CIMA's Assessment Criteria
CIMA applies fitness and propriety standards to both registered VASPs and licensed VASPs. For licensed entities, the assessment is more intensive, covering: the business plan and description of services; the qualifications and experience of key management personnel; the AML/CFT framework; cybersecurity and operational resilience; and financial resources. CIMA expects licensed VASPs to maintain adequate capital for their activities, though the VASP Act does not prescribe specific minimum capital thresholds in the same way as the FCA's EMR 2011 regime — capital adequacy is assessed on a risk-proportionate basis.
AML/CFT Requirements
Cayman-licensed VASPs are subject to the Anti-Money Laundering Regulations (2020 Revision) and the Cayman AML guidance notes. The framework is aligned with FATF Recommendations and requires: risk-based customer due diligence; source of funds verification for high-risk customers; ongoing transaction monitoring; SAR filing with the Cayman Financial Reporting Authority (FRA); and record retention of at least five years. For cross-border virtual asset transfers, the Travel Rule applies — the Cayman Islands implemented FATF Recommendation 16 through the VASP Act regulations, with a threshold of USD 1,000 for information transmission requirements.
Cayman's FATF Status
The Cayman Islands has had a complex relationship with FATF. Following its grey-listing in February 2021, Cayman undertook a comprehensive reform programme — the VASP Act was a central component — and was formally removed from FATF's enhanced follow-up list in October 2023. This delisting is commercially significant: being grey-listed means correspondent banks and foreign financial institutions apply automatic enhanced due diligence to Cayman entities, which directly complicates banking access. With the grey-listing resolved, Cayman entities should in principle be able to access banking more easily, though in practice the legacy reputational impact of grey-listing takes time to dissipate.
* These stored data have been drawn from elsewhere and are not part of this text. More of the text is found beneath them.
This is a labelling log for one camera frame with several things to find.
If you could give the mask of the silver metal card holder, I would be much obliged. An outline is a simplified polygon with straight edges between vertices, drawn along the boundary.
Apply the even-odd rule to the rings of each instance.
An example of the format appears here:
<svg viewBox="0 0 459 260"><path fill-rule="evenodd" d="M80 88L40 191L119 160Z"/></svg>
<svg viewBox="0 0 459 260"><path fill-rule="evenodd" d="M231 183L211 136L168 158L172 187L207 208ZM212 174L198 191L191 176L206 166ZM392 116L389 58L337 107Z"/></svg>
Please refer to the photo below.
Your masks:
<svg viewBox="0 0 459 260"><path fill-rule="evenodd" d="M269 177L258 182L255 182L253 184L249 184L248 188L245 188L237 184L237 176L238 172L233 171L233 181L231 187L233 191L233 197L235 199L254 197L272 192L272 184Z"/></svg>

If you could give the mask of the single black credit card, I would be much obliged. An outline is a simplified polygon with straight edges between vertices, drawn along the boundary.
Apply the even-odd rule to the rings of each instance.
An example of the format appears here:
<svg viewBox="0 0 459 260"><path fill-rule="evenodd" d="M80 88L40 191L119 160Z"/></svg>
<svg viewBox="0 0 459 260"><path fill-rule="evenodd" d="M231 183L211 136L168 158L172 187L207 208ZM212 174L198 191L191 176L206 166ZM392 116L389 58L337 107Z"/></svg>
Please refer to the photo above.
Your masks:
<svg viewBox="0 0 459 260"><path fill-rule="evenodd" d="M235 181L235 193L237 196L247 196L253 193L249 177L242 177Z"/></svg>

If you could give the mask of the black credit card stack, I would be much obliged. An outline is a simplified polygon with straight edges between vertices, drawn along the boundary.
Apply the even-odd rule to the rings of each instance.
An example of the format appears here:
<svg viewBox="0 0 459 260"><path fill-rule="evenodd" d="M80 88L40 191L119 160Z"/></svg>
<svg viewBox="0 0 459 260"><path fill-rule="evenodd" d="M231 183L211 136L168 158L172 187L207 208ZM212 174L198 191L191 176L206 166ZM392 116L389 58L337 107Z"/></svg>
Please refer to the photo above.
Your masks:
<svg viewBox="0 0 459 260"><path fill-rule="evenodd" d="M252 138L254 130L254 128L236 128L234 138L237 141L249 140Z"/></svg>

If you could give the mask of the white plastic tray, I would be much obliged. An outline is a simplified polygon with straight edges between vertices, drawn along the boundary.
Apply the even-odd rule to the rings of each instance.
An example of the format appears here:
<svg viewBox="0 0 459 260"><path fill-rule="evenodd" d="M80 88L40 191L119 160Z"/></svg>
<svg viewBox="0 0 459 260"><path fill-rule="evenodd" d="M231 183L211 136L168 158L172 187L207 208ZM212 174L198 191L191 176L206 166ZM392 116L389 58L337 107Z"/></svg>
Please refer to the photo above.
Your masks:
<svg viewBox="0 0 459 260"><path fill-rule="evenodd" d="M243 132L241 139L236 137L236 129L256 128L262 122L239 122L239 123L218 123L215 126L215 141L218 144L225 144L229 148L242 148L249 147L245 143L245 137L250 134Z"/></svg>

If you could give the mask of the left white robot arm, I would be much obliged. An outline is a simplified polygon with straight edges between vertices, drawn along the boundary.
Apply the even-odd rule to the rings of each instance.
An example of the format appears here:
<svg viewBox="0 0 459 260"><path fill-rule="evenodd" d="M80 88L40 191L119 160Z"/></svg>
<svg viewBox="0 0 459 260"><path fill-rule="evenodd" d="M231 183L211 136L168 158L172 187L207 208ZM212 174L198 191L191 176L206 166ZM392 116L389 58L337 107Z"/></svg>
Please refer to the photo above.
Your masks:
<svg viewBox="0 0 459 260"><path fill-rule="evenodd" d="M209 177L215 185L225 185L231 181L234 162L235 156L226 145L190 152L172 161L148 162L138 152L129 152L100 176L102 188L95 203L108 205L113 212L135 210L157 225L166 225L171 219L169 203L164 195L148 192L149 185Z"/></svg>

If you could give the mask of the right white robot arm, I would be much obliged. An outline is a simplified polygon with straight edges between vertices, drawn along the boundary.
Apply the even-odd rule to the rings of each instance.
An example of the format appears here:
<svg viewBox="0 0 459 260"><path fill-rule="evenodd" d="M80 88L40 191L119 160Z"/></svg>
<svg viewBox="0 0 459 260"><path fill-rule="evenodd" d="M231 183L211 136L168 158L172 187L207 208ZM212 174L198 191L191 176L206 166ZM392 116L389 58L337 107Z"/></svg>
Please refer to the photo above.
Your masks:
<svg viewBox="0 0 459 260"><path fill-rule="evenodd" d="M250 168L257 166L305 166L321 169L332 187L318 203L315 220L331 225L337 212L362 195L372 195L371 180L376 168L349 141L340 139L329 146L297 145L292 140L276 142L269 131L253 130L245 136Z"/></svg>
Banking Challenges for Cayman VASPs
Despite CIMA licensing, Cayman-based VASPs face substantial challenges in securing banking relationships. The combination of crypto activity and Cayman jurisdiction continues to trigger heightened scrutiny from Tier 1 banks even post-grey-listing. In practice, Cayman VASPs typically access banking through one of three routes: UK or EU specialist payment firms (FCA-authorised EMIs), Singapore MPI-licensed firms with Cayman correspondent capability, or dedicated crypto-friendly banking relationships in jurisdictions with specific appetite for this sector (Silvergate, Signature, and similar institutions historically served this need, though the landscape changed materially in 2023).
For Cayman VASPs with substantive UK or EU operations, maintaining a UK FCA-registered entity alongside the Cayman-licensed entity is often the most practical solution — the UK entity handles fiat clearing and provides a regulatory anchor for banking relationships, while the Cayman entity operates the on-chain activities. This dual structure requires careful legal analysis to ensure the UK entity's regulated activities are properly delineated and not inadvertently expanding the scope of Cayman operations into UK-regulated territory.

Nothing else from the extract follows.